What you are asked to do
Return the full listing word for word, but drop every picture from it.

=== Section Start ===

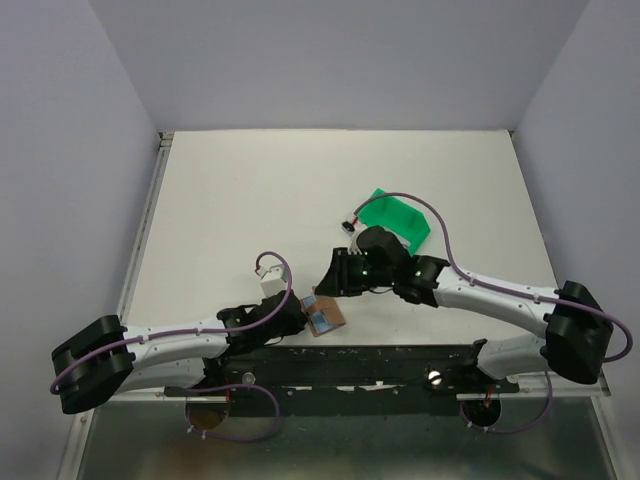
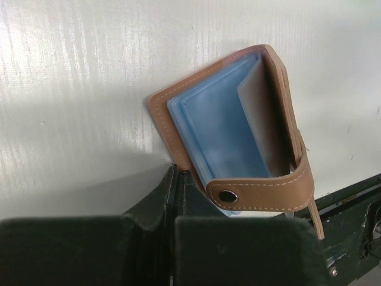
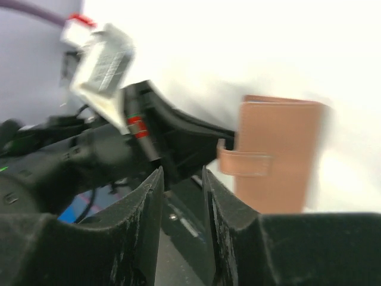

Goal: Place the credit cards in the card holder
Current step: Close the card holder at the corner of the board.

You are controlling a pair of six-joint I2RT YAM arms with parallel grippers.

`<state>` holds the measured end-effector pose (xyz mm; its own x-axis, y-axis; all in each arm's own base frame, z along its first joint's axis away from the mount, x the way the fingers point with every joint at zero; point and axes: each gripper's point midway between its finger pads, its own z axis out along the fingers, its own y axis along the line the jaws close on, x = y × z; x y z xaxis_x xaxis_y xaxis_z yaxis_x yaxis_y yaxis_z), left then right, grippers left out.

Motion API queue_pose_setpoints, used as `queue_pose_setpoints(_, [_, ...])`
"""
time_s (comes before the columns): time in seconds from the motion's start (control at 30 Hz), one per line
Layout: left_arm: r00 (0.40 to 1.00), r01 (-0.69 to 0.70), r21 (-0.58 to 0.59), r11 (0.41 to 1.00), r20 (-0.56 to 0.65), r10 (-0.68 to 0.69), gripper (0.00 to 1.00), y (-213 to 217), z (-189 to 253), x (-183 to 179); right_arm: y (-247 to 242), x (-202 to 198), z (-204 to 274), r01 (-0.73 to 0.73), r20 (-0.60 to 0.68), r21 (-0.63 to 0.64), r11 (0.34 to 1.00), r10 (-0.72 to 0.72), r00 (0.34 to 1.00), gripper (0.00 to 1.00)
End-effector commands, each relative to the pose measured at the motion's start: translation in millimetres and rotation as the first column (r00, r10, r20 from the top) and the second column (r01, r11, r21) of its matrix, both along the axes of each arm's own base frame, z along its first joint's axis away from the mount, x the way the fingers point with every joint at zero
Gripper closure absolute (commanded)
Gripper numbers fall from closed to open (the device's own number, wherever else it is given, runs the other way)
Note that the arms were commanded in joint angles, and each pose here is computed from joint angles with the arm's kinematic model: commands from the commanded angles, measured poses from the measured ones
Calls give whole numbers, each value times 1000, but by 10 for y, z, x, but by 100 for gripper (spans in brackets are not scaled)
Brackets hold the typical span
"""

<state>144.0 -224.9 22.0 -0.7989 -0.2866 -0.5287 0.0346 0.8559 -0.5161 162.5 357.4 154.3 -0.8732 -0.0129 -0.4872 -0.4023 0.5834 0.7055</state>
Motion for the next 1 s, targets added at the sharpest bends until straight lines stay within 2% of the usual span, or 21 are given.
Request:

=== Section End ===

Problem solution
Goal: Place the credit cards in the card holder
Current step: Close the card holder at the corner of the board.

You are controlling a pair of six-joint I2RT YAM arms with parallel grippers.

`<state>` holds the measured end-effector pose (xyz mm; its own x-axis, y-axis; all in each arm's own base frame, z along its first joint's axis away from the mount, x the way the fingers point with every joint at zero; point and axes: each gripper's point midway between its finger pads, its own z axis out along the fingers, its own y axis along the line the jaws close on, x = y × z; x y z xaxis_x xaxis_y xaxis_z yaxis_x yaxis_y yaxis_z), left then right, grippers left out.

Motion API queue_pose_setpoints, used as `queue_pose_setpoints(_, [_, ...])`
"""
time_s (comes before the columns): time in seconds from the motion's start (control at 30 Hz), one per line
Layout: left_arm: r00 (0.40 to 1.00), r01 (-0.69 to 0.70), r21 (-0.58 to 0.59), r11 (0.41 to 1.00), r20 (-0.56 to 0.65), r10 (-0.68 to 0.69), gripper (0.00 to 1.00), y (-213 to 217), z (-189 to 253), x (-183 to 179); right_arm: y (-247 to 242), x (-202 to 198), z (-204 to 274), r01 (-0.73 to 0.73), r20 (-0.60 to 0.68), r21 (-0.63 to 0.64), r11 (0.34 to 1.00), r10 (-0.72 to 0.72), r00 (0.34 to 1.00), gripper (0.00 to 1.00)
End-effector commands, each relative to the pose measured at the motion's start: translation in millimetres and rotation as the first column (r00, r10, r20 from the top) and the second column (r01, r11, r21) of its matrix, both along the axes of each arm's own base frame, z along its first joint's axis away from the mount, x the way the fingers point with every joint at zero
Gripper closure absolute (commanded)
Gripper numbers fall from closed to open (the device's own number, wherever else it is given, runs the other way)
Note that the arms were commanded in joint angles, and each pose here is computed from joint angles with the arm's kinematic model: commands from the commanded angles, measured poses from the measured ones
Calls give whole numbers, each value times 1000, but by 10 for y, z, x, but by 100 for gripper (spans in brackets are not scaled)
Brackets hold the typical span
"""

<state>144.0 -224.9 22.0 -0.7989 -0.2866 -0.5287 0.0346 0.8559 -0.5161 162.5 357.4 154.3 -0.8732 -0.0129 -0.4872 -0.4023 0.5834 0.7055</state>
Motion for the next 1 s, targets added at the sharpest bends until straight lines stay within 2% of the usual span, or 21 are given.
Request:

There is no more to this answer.